Assignment - Without skipping anything, transcribe the listing that follows.

────────

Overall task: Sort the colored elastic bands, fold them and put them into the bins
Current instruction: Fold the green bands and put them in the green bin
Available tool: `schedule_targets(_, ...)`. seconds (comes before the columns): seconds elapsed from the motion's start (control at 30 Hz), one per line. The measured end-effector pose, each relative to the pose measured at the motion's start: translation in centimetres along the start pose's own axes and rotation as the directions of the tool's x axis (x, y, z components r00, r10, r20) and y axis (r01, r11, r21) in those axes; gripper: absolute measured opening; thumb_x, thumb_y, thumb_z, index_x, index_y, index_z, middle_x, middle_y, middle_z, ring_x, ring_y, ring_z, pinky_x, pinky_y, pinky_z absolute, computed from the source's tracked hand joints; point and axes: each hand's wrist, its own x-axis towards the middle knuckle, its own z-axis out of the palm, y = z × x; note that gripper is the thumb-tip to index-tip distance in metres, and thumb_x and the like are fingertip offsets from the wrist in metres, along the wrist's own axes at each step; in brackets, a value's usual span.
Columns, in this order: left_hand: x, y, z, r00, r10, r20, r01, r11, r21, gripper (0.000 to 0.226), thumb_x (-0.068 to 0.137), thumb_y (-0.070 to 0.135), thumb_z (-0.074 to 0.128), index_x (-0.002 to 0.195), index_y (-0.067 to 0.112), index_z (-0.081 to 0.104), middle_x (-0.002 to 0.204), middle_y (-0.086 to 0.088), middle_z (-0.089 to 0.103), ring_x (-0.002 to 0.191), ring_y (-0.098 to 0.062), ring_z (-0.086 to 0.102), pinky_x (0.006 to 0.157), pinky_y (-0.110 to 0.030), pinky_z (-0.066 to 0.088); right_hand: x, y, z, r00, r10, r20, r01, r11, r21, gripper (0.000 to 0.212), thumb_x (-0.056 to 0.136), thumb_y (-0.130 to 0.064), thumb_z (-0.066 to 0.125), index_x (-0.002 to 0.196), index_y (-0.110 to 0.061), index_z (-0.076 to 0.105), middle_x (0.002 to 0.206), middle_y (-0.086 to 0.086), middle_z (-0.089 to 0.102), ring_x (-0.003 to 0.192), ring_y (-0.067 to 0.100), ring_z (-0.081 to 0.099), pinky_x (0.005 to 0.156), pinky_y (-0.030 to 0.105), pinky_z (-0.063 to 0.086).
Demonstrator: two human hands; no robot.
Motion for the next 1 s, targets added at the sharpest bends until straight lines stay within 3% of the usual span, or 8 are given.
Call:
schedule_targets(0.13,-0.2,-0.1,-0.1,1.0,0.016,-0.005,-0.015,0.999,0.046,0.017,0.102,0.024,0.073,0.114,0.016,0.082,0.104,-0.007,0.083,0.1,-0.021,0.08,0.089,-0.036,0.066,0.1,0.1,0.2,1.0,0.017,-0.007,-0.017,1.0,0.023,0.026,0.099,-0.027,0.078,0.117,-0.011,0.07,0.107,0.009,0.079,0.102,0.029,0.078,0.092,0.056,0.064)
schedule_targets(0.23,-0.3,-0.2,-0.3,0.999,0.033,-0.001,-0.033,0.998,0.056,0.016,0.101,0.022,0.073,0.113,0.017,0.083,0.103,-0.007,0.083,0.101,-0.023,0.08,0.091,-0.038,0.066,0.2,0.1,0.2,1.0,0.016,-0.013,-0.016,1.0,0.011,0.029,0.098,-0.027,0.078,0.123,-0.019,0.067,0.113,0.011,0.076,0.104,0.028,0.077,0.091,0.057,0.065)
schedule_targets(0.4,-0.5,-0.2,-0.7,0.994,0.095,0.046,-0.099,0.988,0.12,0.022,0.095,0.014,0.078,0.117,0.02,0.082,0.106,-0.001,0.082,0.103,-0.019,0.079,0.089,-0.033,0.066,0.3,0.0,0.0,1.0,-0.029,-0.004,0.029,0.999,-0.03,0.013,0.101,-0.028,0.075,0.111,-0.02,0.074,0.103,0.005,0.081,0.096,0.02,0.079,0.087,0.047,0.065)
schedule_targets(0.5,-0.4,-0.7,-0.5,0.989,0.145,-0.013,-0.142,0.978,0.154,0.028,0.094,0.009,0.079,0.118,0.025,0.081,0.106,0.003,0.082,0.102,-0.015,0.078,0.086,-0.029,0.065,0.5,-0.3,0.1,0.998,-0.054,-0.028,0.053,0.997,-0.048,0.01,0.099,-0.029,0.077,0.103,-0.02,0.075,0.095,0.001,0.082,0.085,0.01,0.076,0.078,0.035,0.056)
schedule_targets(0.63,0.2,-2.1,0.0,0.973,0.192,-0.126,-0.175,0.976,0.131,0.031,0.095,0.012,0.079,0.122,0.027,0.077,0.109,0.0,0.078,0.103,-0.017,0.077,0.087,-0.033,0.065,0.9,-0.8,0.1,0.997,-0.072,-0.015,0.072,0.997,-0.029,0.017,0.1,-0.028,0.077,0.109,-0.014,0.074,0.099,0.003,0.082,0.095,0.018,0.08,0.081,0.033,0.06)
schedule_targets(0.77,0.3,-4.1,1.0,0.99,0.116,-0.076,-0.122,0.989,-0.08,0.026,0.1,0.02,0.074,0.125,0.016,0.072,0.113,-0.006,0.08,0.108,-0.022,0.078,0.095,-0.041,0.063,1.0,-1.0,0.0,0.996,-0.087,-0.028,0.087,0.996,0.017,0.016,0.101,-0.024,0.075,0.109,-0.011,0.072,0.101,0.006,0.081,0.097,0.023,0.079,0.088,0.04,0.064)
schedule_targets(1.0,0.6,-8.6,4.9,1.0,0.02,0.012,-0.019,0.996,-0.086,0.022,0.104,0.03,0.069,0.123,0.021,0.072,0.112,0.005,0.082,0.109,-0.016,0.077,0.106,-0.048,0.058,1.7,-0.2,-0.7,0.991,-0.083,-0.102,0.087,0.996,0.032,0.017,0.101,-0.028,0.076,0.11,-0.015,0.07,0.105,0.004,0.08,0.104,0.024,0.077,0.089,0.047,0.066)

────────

Solution for this task -
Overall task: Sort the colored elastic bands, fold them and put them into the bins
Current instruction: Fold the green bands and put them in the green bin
Available tool: `schedule_targets(_, ...)`. seconds (comes before the columns): seconds elapsed from the motion's start (control at 30 Hz), one per line. The measured end-effector pose, each relative to the pose measured at the motion's start: translation in centimetres along the start pose's own axes and rotation as the directions of the tool's x axis (x, y, z components r00, r10, r20) and y axis (r01, r11, r21) in those axes; gripper: absolute measured opening; thumb_x, thumb_y, thumb_z, index_x, index_y, index_z, middle_x, middle_y, middle_z, ring_x, ring_y, ring_z, pinky_x, pinky_y, pinky_z absolute, computed from the source's tracked hand joints; point and axes: each hand's wrist, its own x-axis towards the middle knuckle, its own z-axis out of the palm, y = z × x; note that gripper is the thumb-tip to index-tip distance in metres, and thumb_x and the like are fingertip offsets from the wrist in metres, along the wrist's own axes at each step; in brackets, a value's usual span.
Columns, in this order: left_hand: x, y, z, r00, r10, r20, r01, r11, r21, gripper (0.000 to 0.226), thumb_x (-0.068 to 0.137), thumb_y (-0.070 to 0.135), thumb_z (-0.074 to 0.128), index_x (-0.002 to 0.195), index_y (-0.067 to 0.112), index_z (-0.081 to 0.104), middle_x (-0.002 to 0.204), middle_y (-0.086 to 0.088), middle_z (-0.089 to 0.103), ring_x (-0.002 to 0.191), ring_y (-0.098 to 0.062), ring_z (-0.086 to 0.102), pinky_x (0.006 to 0.157), pinky_y (-0.110 to 0.030), pinky_z (-0.066 to 0.088); right_hand: x, y, z, r00, r10, r20, r01, r11, r21, gripper (0.000 to 0.212), thumb_x (-0.056 to 0.136), thumb_y (-0.130 to 0.064), thumb_z (-0.066 to 0.125), index_x (-0.002 to 0.196), index_y (-0.110 to 0.061), index_z (-0.076 to 0.105), middle_x (0.002 to 0.206), middle_y (-0.086 to 0.086), middle_z (-0.089 to 0.102), ring_x (-0.003 to 0.192), ring_y (-0.067 to 0.100), ring_z (-0.081 to 0.099), pinky_x (0.005 to 0.156), pinky_y (-0.030 to 0.105), pinky_z (-0.063 to 0.086).
Demonstrator: two human hands; no robot.
Motion for the next 1 s, targets added at the sharpest bends until straight lines stay within 3% of the usual span, or 8 are given.
Call:
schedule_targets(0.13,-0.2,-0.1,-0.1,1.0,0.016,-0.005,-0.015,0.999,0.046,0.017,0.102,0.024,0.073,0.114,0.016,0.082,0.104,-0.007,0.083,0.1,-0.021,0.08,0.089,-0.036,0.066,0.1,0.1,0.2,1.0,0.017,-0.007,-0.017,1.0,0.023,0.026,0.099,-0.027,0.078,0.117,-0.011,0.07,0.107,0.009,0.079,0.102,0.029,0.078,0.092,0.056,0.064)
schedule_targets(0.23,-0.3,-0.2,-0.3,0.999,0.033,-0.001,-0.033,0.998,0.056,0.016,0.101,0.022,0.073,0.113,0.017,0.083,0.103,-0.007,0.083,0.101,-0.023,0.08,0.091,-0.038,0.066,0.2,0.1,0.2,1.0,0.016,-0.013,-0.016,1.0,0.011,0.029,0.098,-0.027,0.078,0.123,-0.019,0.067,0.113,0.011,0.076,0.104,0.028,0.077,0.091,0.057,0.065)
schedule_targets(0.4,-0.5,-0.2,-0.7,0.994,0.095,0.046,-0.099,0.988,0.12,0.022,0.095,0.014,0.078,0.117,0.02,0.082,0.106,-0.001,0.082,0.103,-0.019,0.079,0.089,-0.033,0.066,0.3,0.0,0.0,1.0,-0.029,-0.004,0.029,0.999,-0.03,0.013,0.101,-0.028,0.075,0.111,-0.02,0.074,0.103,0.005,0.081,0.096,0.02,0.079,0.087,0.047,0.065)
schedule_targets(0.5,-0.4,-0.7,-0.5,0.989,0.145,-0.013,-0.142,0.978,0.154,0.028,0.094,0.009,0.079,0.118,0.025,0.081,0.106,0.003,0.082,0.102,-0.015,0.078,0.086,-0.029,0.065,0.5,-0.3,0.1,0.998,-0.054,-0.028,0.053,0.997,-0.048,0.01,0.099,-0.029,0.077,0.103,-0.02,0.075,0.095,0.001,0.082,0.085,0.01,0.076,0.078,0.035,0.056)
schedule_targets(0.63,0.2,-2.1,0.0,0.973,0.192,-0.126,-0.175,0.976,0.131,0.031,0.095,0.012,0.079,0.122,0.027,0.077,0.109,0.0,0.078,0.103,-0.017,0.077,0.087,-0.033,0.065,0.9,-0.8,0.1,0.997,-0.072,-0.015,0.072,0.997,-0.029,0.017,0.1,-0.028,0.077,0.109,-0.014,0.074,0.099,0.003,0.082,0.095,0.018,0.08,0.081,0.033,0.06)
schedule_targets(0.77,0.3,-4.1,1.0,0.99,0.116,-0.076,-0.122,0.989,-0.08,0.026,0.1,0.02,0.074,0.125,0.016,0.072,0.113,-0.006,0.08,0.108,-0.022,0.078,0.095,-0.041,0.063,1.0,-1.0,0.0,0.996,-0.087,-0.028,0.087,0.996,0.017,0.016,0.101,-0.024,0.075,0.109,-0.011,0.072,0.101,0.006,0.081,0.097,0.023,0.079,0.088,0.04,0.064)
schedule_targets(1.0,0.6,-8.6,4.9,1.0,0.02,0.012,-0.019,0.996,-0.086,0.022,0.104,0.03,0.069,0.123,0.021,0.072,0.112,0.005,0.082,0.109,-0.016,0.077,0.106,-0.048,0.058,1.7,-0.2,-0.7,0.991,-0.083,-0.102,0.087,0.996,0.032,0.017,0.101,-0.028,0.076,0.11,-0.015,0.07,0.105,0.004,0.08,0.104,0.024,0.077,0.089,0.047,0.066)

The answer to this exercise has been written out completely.